* **Problem to work on**
Quote all entries exactly, leaving pictures aside.

* **Source material**
-- Opening Marker --

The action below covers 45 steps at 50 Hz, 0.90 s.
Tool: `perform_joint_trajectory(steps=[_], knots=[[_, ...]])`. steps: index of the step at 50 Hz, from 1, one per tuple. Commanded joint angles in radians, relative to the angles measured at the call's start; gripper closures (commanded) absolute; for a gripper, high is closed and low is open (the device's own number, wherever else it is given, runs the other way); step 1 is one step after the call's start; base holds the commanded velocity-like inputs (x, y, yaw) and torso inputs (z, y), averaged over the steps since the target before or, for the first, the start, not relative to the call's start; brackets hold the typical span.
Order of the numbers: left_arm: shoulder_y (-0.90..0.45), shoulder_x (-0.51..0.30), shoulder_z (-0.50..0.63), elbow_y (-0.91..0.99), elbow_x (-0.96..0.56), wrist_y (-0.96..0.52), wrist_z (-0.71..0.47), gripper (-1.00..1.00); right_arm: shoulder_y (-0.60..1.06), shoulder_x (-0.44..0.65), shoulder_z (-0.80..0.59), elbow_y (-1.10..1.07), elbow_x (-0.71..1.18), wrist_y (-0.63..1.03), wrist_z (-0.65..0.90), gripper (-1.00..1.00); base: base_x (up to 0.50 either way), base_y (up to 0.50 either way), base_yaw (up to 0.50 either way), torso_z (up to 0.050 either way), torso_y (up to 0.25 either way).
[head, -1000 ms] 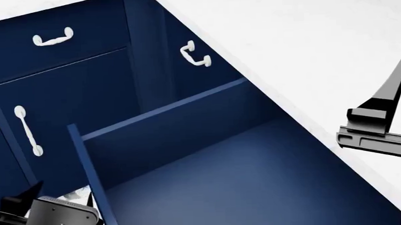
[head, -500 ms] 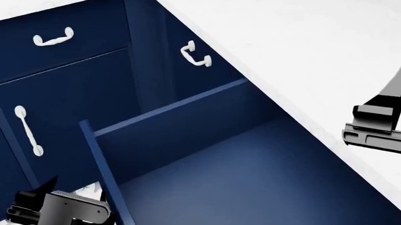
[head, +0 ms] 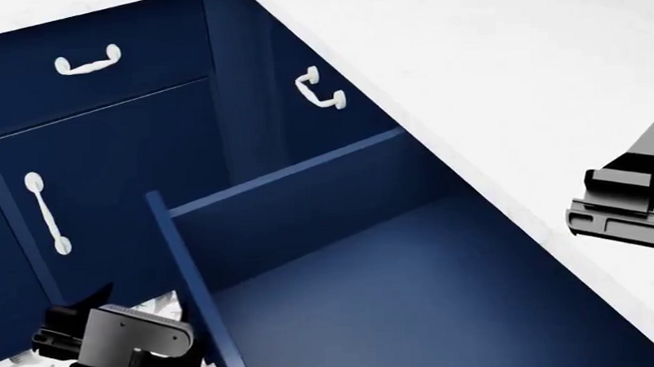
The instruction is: Close the left drawer.
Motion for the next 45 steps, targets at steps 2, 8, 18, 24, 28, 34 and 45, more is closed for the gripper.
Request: perform_joint_trajectory(steps=[2,8,18,24,28,34,45], knots=[[-0.001,0.064,0.129,-0.119,-0.021,0.043,0.086,-1.00,0.009,0.001,-0.006,0.001,-0.003,0.007,0.003,-1.00,0.00,0.00,0.00,0.000,0.000],[-0.005,0.072,0.138,-0.128,-0.024,0.051,0.094,-1.00,0.011,0.001,-0.011,0.002,-0.007,0.010,0.006,-1.00,0.00,0.00,0.00,-0.002,0.000],[-0.030,0.090,0.148,-0.179,-0.033,0.077,0.100,-1.00,0.023,0.001,-0.015,0.005,-0.003,0.017,0.005,-1.00,0.00,0.00,0.00,0.000,0.000],[-0.055,0.107,0.156,-0.242,-0.040,0.113,0.107,-1.00,0.018,0.005,-0.010,0.009,0.001,0.013,0.001,-1.00,0.00,0.00,0.00,-0.002,0.000],[-0.071,0.116,0.162,-0.277,-0.046,0.133,0.112,-1.00,0.018,0.005,-0.012,0.009,0.001,0.015,0.001,-1.00,0.00,0.00,0.00,0.000,0.000],[-0.080,0.125,0.181,-0.286,-0.058,0.141,0.117,-1.00,0.021,0.005,-0.016,0.006,-0.001,0.023,0.004,-1.00,0.00,0.00,0.00,0.000,0.000],[-0.092,0.130,0.251,-0.288,-0.113,0.144,0.112,-1.00,0.031,0.002,-0.023,0.001,-0.003,0.032,0.009,-1.00,0.00,0.00,0.00,0.000,0.000]])
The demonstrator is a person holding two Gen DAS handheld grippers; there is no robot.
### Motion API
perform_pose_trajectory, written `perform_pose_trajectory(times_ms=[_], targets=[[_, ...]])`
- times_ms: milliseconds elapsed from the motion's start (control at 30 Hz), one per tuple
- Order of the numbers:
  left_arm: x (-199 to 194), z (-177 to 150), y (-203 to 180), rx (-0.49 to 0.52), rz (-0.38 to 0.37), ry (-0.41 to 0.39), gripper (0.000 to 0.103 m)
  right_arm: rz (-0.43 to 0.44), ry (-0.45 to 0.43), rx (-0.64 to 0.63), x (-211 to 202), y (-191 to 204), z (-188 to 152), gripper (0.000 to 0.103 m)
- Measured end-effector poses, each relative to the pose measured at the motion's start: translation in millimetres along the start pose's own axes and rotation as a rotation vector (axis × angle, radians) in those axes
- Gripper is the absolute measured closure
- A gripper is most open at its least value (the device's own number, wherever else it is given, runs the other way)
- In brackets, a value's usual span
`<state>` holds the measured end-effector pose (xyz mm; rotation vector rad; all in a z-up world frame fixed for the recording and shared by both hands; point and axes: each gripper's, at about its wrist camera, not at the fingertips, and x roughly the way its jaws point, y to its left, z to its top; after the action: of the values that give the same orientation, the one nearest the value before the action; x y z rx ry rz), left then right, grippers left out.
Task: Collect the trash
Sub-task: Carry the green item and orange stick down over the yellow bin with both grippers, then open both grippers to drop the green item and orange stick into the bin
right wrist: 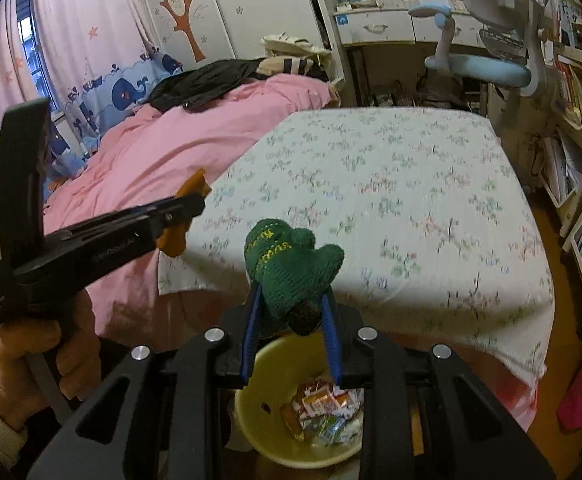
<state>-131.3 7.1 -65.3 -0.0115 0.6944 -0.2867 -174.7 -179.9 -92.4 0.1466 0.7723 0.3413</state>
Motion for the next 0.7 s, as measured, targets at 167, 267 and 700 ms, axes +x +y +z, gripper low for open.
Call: perform_pose_trajectory(times_ms=[167, 267, 700], targets=[[-3.9, -15.7, -1.1, -0.001, 0.002, 0.032, 0.087, -0.005, 0.08, -0.008, 9.5, 6.2, -21.6, 0.074], [-3.1, -25.6, -4.2, 0.006, 0.001, 0.056, 0.087, -0.01, 0.136, -0.009, 18.1, 8.8, -32.5, 0.071], [18.8, -78.9, -9.8, -0.018, -0.022, 0.322, 0.059, -0.109, 0.207, 0.113, 23.3, -16.9, -44.5, 0.039]])
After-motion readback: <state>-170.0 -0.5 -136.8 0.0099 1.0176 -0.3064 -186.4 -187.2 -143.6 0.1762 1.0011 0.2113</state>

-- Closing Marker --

* **Solution**
The action below covers 45 steps at 50 Hz, 0.90 s.
Tool: `perform_joint_trajectory(steps=[_], knots=[[_, ...]])`. steps: index of the step at 50 Hz, from 1, one per tuple. Commanded joint angles in radians, relative to the angles measured at the call's start; gripper closures (commanded) absolute; for a gripper, high is closed and low is open (the device's own number, wherever else it is given, runs the other way); step 1 is one step after the call's start; base holds the commanded velocity-like inputs (x, y, yaw) and torso inputs (z, y), averaged over the steps since the target before or, for the first, the start, not relative to the call's start; brackets hold the typical span.
Order of the numbers: left_arm: shoulder_y (-0.90..0.45), shoulder_x (-0.51..0.30), shoulder_z (-0.50..0.63), elbow_y (-0.91..0.99), elbow_x (-0.96..0.56), wrist_y (-0.96..0.52), wrist_z (-0.71..0.47), gripper (-1.00..1.00); right_arm: shoulder_y (-0.60..1.06), shoulder_x (-0.44..0.65), shoulder_z (-0.80..0.59), elbow_y (-1.10..1.07), elbow_x (-0.71..1.18), wrist_y (-0.63..1.03), wrist_z (-0.65..0.90), gripper (-1.00..1.00); base: base_x (up to 0.50 either way), base_y (up to 0.50 either way), base_yaw (up to 0.50 either way), torso_z (up to 0.050 either way), torso_y (up to 0.25 either way).
[head, -1000 ms] 
[head, -500 ms] 
[head, +0 ms] 
The instruction is: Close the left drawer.
Motion for the next 45 steps, targets at steps 2, 8, 18, 24, 28, 34 and 45, more is closed for the gripper.
Request: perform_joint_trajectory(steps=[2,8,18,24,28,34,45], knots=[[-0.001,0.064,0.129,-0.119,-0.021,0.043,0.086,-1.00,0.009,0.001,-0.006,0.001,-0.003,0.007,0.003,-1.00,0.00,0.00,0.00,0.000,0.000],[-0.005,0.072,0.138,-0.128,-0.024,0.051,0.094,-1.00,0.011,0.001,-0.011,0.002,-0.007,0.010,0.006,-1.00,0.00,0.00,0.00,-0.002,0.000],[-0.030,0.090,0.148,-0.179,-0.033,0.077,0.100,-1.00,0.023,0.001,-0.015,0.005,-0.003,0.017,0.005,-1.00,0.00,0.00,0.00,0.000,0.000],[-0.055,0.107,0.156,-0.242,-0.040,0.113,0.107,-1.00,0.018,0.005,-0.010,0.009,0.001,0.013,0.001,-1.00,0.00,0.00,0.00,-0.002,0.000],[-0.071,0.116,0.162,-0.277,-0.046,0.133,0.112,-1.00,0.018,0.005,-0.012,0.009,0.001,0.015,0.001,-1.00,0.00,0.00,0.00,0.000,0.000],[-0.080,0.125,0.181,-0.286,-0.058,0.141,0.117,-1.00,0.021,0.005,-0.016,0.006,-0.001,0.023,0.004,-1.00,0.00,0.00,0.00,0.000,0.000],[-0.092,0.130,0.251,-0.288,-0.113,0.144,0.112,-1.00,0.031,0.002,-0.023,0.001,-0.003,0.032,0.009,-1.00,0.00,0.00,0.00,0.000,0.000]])
The demonstrator is a person holding two Gen DAS handheld grippers; there is no robot.
### Motion API
perform_pose_trajectory, written `perform_pose_trajectory(times_ms=[_], targets=[[_, ...]])`
- times_ms: milliseconds elapsed from the motion's start (control at 30 Hz), one per tuple
- Order of the numbers:
  left_arm: x (-199 to 194), z (-177 to 150), y (-203 to 180), rx (-0.49 to 0.52), rz (-0.38 to 0.37), ry (-0.41 to 0.39), gripper (0.000 to 0.103 m)
  right_arm: rz (-0.43 to 0.44), ry (-0.45 to 0.43), rx (-0.64 to 0.63), x (-211 to 202), y (-191 to 204), z (-188 to 152), gripper (0.000 to 0.103 m)
- Measured end-effector poses, each relative to the pose measured at the motion's start: translation in millimetres along the start pose's own axes and rotation as a rotation vector (axis × angle, radians) in those axes
- Gripper is the absolute measured closure
- A gripper is most open at its least value (the device's own number, wherever else it is given, runs the other way)
- In brackets, a value's usual span
`<state>` holds the measured end-effector pose (xyz mm; rotation vector rad; all in a z-up world frame fixed for the recording and shared by both hands; point and axes: each gripper's, at about its wrist camera, not at the fingertips, and x roughly the way its jaws point, y to its left, z to its top; after the action: of the values that give the same orientation, the one nearest the value before the action; x y z rx ry rz), left then right, grippers left out.
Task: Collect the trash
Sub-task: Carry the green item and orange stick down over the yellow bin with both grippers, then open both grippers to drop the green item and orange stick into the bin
right wrist: 
<state>-131.3 7.1 -65.3 -0.0115 0.6944 -0.2867 -174.7 -179.9 -92.4 0.1466 0.7723 0.3413</state>
Motion for the next 0.7 s, as measured, targets at 167, 267 and 700 ms, axes +x +y +z, gripper low for open.
Call: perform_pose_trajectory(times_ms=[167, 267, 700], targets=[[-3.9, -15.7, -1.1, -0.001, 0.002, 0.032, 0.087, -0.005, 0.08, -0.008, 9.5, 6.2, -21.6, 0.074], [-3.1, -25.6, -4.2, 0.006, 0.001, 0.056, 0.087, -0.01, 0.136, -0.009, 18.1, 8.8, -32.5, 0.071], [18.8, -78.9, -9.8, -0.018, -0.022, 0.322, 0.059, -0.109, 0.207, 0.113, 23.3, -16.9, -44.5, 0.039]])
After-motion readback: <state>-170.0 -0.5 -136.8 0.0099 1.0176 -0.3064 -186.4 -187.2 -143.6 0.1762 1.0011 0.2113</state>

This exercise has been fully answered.